Vivimos en la era del conocimiento y la información. Son tantos los estímulos que nos rodean que no sabemos dónde mirar ni dónde dirigir primero nuestra atención. Tenemos tantas experiencias por vivir que las propias experiencias o la propia vida siempre pueden esperar a ser vividas. Somos herederos de la posmodernidad y, por tanto, nuestro estado natural es la incertidumbre.
Agotados los viejos relatos que sostenían el mundo, la religión, la familia, la historia o el trabajo para toda la vida como referentes para sustentar el destino, la ilusión o el «tener que», de la vida lo único que ha quedado seguro es que vivimos en un eterno fluir, incierto, pero fluir al fin y al cabo. Podemos llamarlo Hipermodernidad con Lipovetsky, Sociedad líquida con Bauman, o podemos asumir que ya lo hemos producido todo, ya lo hemos consumido todo y hemos entrado en lo que Vicente Verdú denomina el capitalismo de ficción. Pero lo único que es seguro, lo único que no ha cambiado es que somos los mismos seres humanos en búsqueda e intercambio permanente de emociones, cada uno dedicando su vida a un destino personal (idealmente elegido y disfrutado) trabajando desde el que uno es para acabar siendo el que somos. Y esto es lo que nos distingue, lo que nos hace únicos, diferentes y, en última instancia, humanos.
En estos días he tenido que curarme de uno de esos catarros pre-veraniegos. Bajé a la farmacia para buscar medicamentos y me encontré con que estos establecimientos son una metáfora ideal de nuestros inciertos tiempos. Son lugares donde uno busca un medicamento para curarse y lo último que encuentra o (que esperaría encontrar) son precisamente medicamentos. Puedes comprar chicles en una extensión de línea y de producto inagotable, puedes comprar muesli ecológico, alimentos infantiles y todo un surtido inagotable de productos con funcionalidades incontables y aspectos casi infinitos e indistinguibles.
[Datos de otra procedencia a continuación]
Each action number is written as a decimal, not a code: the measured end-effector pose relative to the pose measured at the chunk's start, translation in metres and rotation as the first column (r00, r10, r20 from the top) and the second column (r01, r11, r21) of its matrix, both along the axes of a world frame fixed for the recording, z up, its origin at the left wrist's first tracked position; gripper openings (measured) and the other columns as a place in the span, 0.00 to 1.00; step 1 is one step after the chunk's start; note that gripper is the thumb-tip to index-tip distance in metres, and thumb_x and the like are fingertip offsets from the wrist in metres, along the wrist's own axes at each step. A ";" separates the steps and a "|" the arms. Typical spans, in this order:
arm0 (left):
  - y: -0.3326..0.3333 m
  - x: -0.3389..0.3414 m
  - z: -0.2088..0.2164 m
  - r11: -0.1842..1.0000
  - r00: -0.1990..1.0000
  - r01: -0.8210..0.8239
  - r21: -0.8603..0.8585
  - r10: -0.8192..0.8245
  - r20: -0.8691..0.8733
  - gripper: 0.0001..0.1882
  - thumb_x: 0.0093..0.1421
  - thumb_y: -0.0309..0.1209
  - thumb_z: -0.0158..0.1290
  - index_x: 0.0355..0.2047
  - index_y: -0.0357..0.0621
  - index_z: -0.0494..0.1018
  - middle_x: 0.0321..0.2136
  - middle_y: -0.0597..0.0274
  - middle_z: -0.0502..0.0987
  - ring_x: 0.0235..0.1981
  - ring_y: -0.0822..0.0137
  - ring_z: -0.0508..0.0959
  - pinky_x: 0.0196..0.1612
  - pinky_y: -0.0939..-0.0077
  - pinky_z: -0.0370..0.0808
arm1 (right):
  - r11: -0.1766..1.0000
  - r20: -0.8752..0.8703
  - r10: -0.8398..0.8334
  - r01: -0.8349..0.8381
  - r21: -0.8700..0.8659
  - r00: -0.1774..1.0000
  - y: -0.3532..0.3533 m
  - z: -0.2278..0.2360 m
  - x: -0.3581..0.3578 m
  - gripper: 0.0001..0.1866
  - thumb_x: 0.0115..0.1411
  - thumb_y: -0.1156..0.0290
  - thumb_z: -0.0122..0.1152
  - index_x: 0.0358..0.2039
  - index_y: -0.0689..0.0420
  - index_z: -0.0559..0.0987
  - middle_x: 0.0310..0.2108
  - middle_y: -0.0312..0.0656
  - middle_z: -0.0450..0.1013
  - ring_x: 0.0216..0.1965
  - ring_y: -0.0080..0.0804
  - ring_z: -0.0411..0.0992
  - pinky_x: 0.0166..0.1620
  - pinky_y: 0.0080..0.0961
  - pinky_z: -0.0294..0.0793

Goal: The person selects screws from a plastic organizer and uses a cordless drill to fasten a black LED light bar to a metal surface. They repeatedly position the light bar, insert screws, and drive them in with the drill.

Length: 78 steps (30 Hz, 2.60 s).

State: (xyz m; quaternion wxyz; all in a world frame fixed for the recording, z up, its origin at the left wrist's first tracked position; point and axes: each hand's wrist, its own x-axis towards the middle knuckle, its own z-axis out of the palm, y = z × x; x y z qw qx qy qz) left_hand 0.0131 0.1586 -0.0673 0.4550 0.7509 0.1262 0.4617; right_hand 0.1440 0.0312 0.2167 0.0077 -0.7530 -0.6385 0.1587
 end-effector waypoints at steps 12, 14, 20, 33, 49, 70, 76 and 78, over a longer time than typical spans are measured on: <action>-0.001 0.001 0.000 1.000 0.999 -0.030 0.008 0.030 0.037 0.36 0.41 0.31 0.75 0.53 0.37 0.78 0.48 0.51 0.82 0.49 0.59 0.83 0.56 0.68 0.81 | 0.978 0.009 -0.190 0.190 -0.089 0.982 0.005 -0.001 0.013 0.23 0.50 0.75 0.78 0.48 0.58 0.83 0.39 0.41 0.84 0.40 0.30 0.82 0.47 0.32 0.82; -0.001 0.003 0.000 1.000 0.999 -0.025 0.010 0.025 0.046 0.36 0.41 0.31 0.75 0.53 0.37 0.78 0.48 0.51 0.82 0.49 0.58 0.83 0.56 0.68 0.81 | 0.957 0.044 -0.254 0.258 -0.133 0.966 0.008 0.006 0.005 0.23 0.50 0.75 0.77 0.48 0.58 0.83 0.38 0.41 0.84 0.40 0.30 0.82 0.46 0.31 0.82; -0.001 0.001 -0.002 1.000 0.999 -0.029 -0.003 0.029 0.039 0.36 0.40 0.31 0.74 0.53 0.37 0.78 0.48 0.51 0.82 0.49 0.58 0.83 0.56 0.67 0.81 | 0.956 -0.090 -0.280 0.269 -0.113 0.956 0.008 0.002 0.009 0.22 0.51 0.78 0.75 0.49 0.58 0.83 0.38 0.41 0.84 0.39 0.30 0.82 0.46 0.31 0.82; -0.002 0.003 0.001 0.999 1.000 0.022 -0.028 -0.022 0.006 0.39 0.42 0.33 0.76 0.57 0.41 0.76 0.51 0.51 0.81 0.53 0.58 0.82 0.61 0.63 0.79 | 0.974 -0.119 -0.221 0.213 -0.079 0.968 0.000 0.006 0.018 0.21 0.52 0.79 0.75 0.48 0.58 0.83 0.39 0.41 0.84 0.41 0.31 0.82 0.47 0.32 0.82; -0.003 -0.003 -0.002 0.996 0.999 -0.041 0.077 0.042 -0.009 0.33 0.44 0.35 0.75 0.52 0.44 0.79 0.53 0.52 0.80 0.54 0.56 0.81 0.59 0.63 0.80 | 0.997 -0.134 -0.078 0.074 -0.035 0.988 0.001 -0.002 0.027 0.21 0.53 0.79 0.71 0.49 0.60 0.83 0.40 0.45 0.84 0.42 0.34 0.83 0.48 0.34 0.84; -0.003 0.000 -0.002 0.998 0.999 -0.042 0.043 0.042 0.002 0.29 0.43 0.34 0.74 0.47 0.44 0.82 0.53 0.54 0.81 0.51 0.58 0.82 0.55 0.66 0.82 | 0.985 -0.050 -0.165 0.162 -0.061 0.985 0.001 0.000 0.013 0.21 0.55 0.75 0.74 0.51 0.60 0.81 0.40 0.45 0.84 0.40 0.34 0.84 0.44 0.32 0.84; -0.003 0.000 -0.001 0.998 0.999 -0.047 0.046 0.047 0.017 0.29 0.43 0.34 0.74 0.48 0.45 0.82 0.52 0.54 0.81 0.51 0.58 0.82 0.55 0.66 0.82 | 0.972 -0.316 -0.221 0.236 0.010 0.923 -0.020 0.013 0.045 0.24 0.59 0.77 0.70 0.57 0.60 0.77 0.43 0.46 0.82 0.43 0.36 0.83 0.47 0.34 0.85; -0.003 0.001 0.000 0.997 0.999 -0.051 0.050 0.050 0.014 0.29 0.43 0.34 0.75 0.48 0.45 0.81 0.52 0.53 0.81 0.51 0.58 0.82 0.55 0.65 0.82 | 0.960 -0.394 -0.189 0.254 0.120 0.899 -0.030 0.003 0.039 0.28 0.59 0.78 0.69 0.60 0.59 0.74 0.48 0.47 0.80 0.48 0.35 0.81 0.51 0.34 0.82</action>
En fin, todo un ejemplo y todo un paralelismo de estos tiempos que vivimos, a veces inconexos, desenfocados e incluso incoherentes, como el exceso que uno puede sentir y vivir hoy al cruzar la puerta de una farmacia con la noble intención de curarse un simple catarro.
Estas últimas semanas he tenido la suerte de visitar algunas maravillosas exposiciones de fotografía. La fotografía nos cautiva porque nos proyecta a través de la mirada (o mejor, del objetivo) de otro. Nos pone en nuestro lugar desde la apreciación estética del fotógrafo. El blanco y negro, el color, el encuadre, la luz, el tema, la imaginación, lo retratado detallan una suerte de pequeños presentes individuales, de pequeños presentes fragmentados que me recuerdan a los presentes que vamos viviendo diariamente desde que nos levantamos hasta que nos acostamos. Presentes que las marcas, las que compramos, y las marcas personales que cobijan lo que somos, deben aprender a hilar para construir la historia, su historia, nuestra propia historia como personas. La historia que nos emociona, la que, en definitiva, compramos y la que nos define como seres humanos.